Here’s the uncomfortable truth: the further down the hierarchy you go, the more you depend on human behaviour. And human behaviour is unreliable.

PPE only works if someone wears it correctly, every time. Administrative controls only work if someone follows the procedure, every time. Engineering controls work regardless of what anyone does on a given day. Elimination means the hazard simply doesn’t exist.

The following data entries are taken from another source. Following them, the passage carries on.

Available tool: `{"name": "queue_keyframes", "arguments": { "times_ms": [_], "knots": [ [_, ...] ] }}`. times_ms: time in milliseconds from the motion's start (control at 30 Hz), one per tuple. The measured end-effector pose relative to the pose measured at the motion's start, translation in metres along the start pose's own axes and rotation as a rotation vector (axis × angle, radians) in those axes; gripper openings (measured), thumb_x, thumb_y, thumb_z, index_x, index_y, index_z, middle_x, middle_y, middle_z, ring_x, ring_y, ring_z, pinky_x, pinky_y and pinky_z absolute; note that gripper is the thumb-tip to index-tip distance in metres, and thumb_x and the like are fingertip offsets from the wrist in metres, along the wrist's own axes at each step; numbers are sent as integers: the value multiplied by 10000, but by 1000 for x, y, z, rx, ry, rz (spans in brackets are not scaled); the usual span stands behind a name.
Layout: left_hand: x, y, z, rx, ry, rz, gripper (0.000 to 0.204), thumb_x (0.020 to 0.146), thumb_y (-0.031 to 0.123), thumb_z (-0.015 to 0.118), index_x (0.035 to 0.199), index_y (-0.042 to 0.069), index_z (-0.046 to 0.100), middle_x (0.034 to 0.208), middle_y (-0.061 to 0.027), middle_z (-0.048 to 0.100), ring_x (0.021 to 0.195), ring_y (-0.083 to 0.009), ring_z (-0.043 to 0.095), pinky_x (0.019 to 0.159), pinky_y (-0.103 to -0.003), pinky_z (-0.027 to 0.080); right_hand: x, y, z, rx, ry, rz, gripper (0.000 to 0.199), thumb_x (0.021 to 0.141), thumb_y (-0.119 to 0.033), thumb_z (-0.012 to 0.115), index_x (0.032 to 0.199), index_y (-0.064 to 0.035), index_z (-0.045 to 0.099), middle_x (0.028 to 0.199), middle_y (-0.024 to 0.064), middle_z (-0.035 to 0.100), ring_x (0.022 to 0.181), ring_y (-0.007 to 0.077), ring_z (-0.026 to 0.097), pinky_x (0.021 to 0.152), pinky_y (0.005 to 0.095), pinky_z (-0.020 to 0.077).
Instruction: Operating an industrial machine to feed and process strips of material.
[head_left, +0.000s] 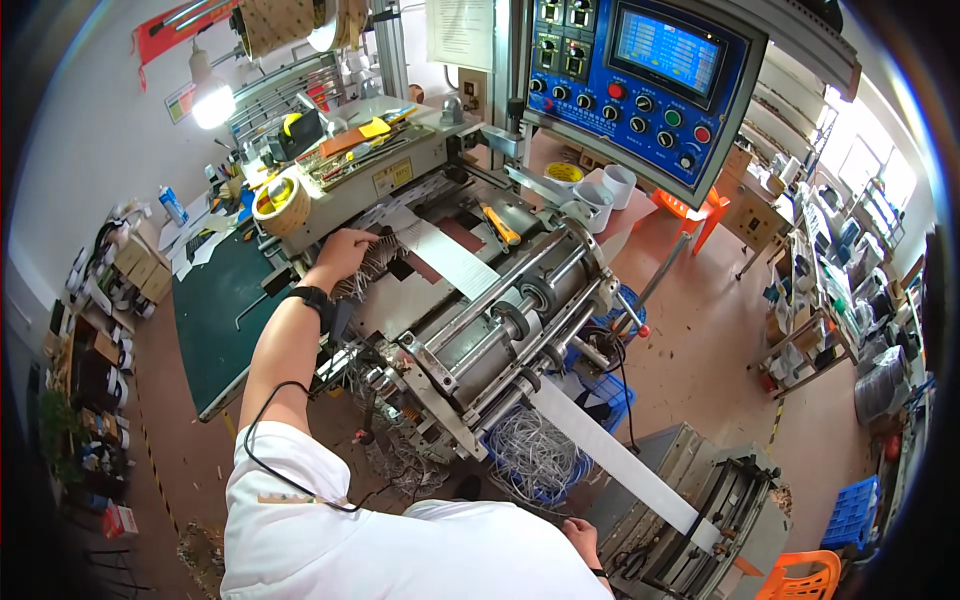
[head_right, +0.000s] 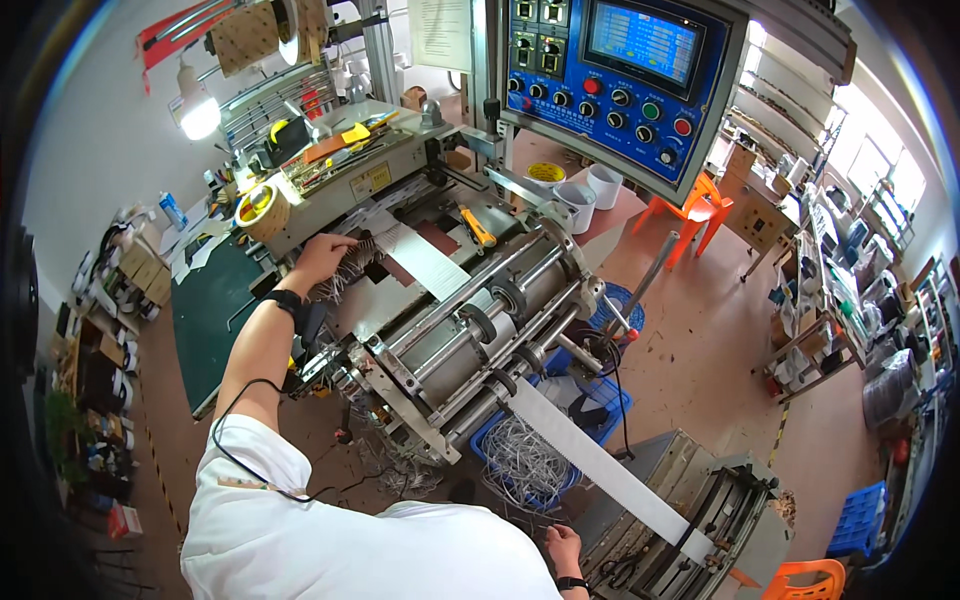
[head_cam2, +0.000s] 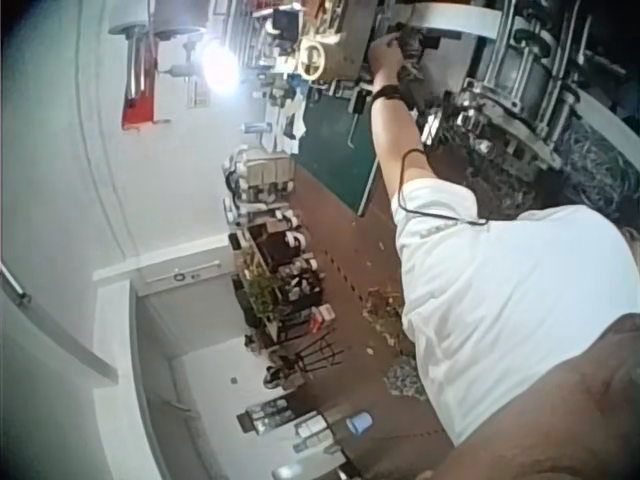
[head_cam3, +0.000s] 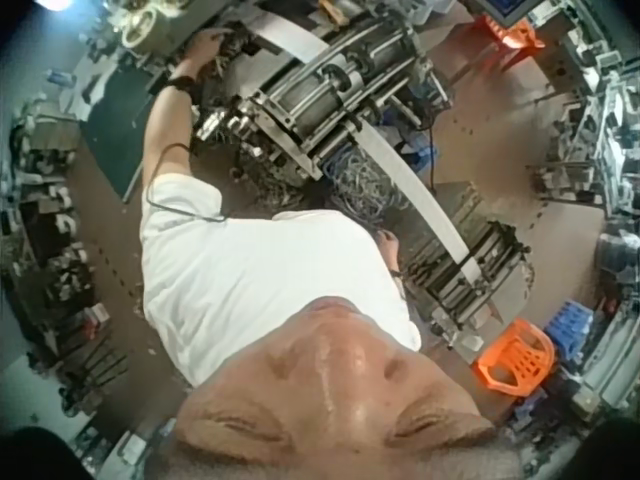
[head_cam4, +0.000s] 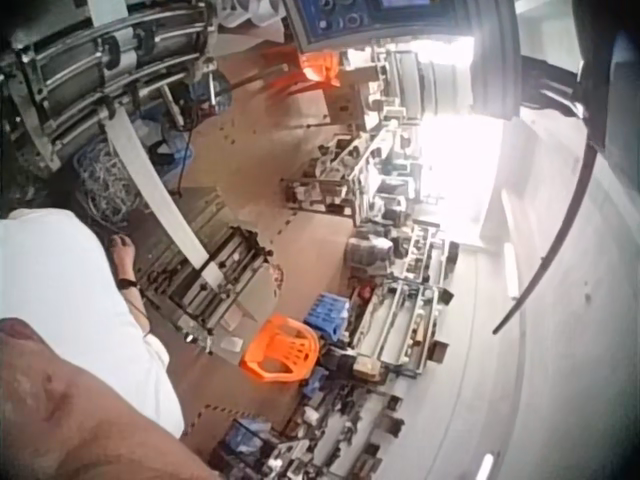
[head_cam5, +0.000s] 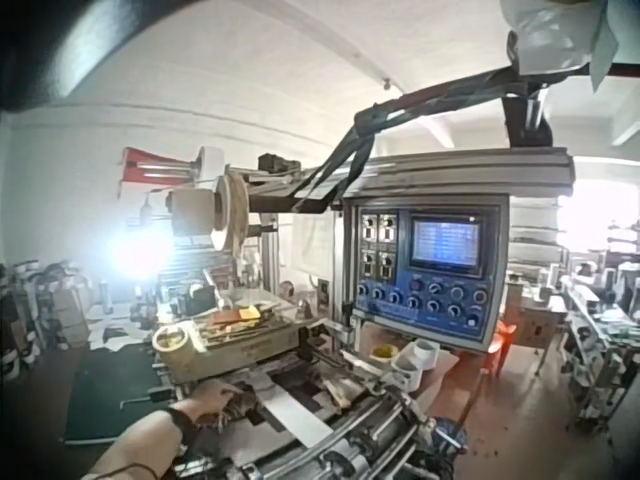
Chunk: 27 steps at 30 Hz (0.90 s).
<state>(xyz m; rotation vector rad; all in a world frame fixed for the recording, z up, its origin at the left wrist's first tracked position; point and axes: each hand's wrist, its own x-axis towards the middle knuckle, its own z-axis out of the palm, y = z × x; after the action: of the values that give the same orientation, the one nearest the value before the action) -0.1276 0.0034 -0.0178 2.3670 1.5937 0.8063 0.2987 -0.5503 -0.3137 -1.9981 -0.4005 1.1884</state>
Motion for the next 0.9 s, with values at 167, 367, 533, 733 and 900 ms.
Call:
{"name": "queue_keyframes", "arguments": {
  "times_ms": [167, 367, 533, 733, 900],
  "knots": [
    [-13, 33, -8, -128, 117, 7, 233, 885, 189, 590, 1077, 113, 697, 913, -153, 695, 813, -288, 656, 748, -356, 502, 3, 4, -3, 22, -11, -24, 205, 865, -149, 666, 985, 17, 674, 769, 54, 667, 602, 112, 597, 539, 246, 487],
    [0, 47, 4, -317, 220, 93, 330, 1000, 252, 476, 1145, 10, 648, 1003, -95, 704, 919, -151, 618, 839, -313, 472, 12, 31, -14, 59, 14, -62, 264, 867, -194, 665, 1019, 22, 672, 820, 62, 683, 639, 118, 613, 592, 268, 508],
    [28, 3, 28, -196, 173, 74, 427, 1008, 338, 426, 1211, 11, 611, 1155, -119, 667, 1103, -220, 606, 945, -327, 451, -29, -3, -42, -65, 145, -135, 288, 852, -247, 661, 1026, -18, 681, 882, 114, 710, 738, 189, 671, 673, 322, 526],
    [68, -41, 28, 105, -29, 241, 367, 906, 300, 533, 726, 6, 660, 595, -90, 591, 583, -163, 533, 559, -362, 422, -85, -27, -127, -183, 380, -414, 253, 835, -251, 627, 987, -57, 683, 897, 160, 685, 835, 299, 668, 743, 376, 526],
    [127, -98, 8, 378, -290, -20, 241, 833, 183, 534, 711, 48, 692, 707, -168, 645, 652, -291, 632, 573, -451, 463, -89, -25, -197, -228, 658, -523, 218, 832, -256, 603, 916, -71, 683, 836, 133, 676, 800, 314, 654, 702, 411, 519]
  ]
}}
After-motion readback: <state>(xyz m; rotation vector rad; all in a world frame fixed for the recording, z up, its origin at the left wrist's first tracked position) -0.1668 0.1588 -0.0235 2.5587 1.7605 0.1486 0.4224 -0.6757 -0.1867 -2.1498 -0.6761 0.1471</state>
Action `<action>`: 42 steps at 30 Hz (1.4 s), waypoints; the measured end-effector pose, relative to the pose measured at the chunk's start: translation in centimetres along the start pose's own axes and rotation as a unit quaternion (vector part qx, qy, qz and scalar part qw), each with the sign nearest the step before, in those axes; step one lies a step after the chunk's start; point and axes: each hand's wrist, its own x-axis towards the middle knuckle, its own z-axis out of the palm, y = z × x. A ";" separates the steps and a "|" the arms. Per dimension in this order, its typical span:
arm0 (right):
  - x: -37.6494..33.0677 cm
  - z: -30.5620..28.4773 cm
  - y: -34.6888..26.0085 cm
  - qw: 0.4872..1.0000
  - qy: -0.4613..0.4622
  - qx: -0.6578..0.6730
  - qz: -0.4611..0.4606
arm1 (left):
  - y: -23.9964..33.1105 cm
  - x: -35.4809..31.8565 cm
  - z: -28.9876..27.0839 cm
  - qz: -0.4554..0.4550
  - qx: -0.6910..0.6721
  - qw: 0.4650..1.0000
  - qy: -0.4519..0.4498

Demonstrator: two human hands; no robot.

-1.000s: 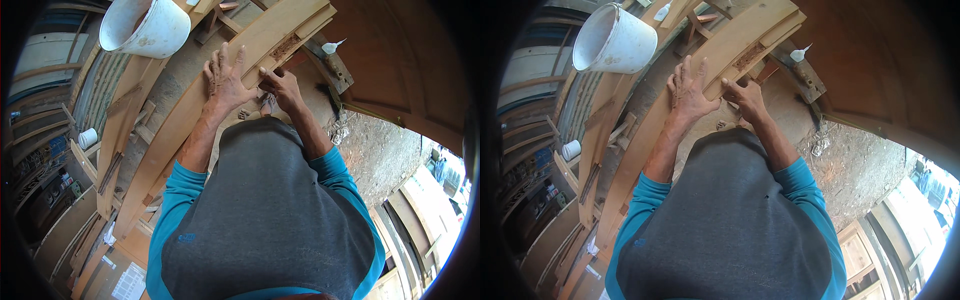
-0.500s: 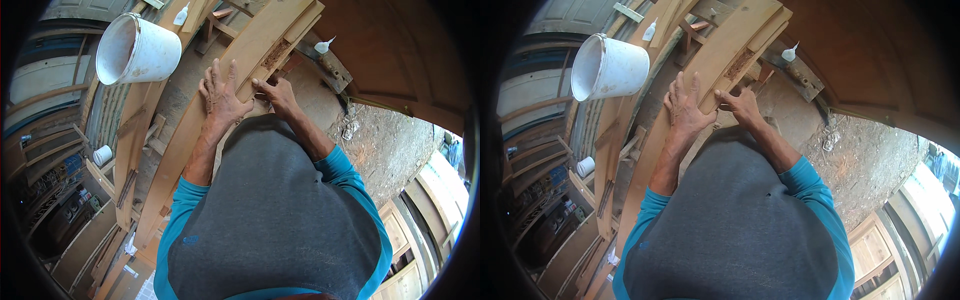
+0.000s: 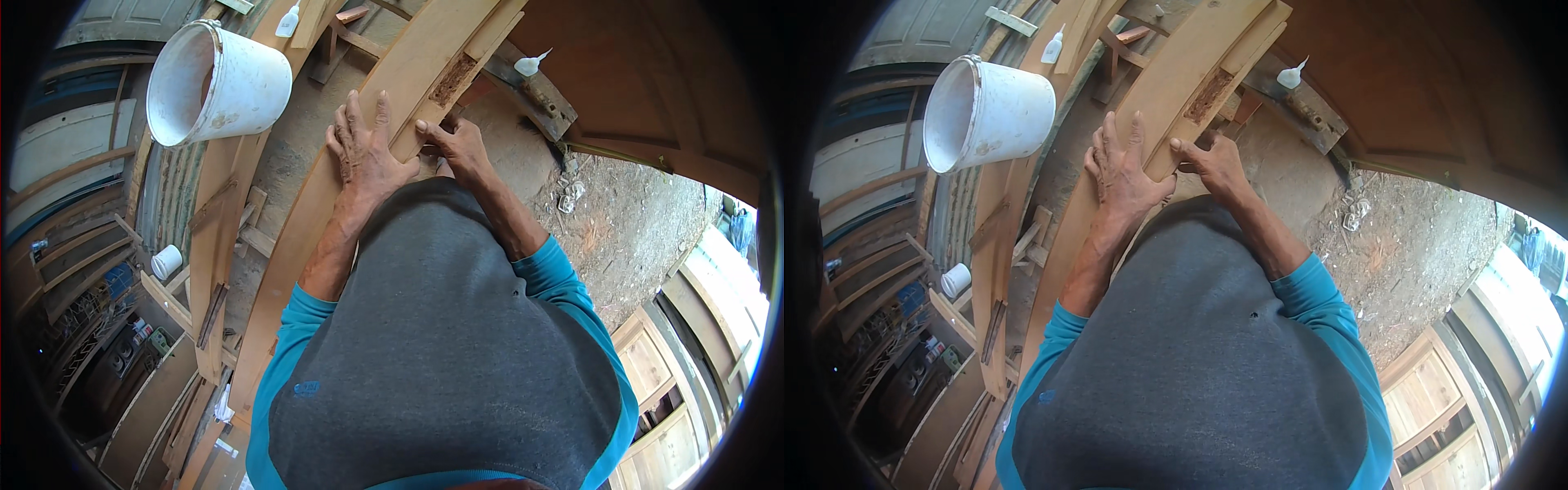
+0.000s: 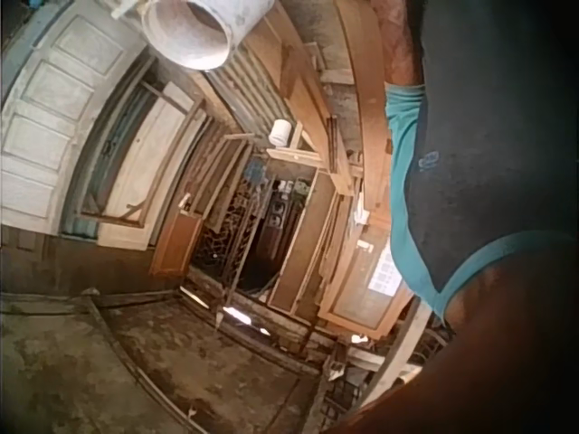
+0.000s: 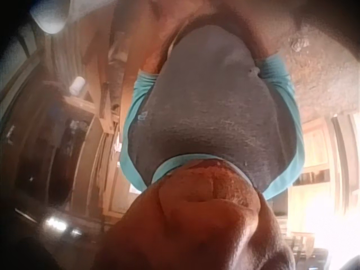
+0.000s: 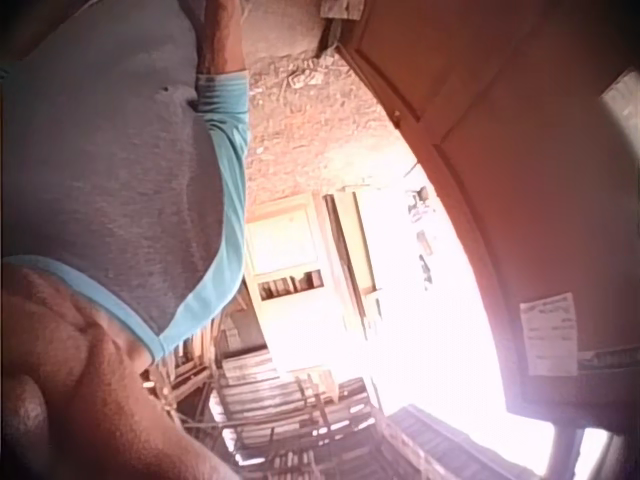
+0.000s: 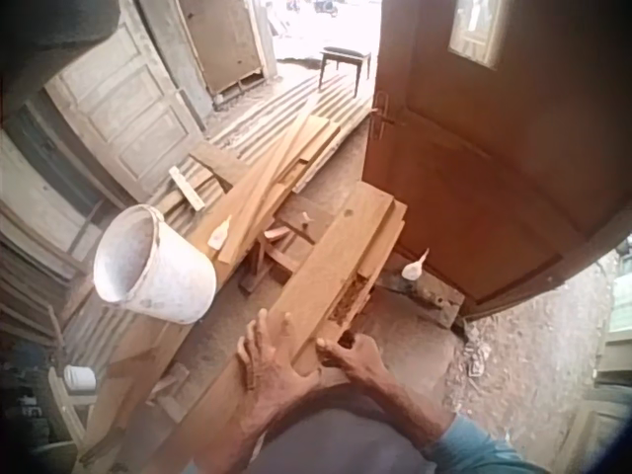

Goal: The person applies adhesive to a wooden door frame component and uses a wooden strip to spread it, then places a small wooden piece into a cutout and applies more adhesive.

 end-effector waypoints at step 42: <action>7.6 -4.3 -0.9 0.950 0.126 0.271 -0.093 | 0.3 0.2 -0.3 0.012 0.015 1.000 -0.007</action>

This is why regulators push organisations up the hierarchy. It’s not bureaucratic preference. It’s physics. A guardrail doesn’t need someone to remember to clip on. A machine interlock doesn’t care if the operator is tired. Removing a hazardous substance from a process means no one can ever be exposed to it.

When you’re building a risk register or mapping controls in a bowtie analysis, the hierarchy tells you which controls deserve the most confidence and which ones need extra scrutiny.

Level 1: Elimination

Elimination means removing the hazard from the workplace entirely. No hazard, no risk. It’s the gold standard.

What It Looks Like

• Mining: Replacing underground mining with open-cut methods where geology allows, eliminating confined space hazards
• Construction: Prefabricating components offsite so workers don’t need to do high-risk assembly at height
• Manufacturing: Redesigning a process so a toxic chemical is no longer required
• General: Eliminating manual handling by automating a lifting task completely

Why It’s the Best

There’s nothing to maintain, no compliance to monitor, and no training required. The risk is gone. Full stop.

Why It’s Hard

Elimination often requires fundamental changes to processes, equipment, or design. It’s easiest to implement during the planning and design phase. Retrofitting elimination into an existing operation is usually expensive and sometimes impossible.

That’s why risk management needs to start early. By the time a mine is operating or a building is half-built, your elimination options have narrowed dramatically.

Real-World Example

A processing plant used a highly corrosive acid in one stage of mineral extraction. Rather than managing the acid handling risk with engineering controls and PPE, the engineering team trialled an alternative reagent that achieved the same extraction rate without the corrosion hazard. The acid was eliminated from the process entirely.

Level 2: Substitution

Substitution means replacing a hazardous material, process, or piece of equipment with something less dangerous. The task still gets done, but the risk profile drops.

What It Looks Like

• Construction: Using water-based paints instead of solvent-based ones to reduce VOC exposure
• Mining: Switching from emulsion explosives that require manual mixing to pre-packaged units
• Chemical processing: Replacing a highly toxic cleaning agent with a less toxic alternative
• General: Using electric-powered equipment instead of diesel to reduce exhaust fume exposure in enclosed spaces

The Catch

Substitution sounds simple, but you need to make sure the substitute doesn’t introduce new hazards. Swapping one chemical for another might reduce toxicity but increase flammability. Always do a risk assessment on the substitute, not just the original.

Real-World Example

An underground mine replaced diesel-powered light vehicles with battery-electric alternatives. This eliminated diesel particulate matter (DPM) exposure for underground workers, a known carcinogen, while maintaining operational capability. The substitution also reduced ventilation requirements, cutting operating costs.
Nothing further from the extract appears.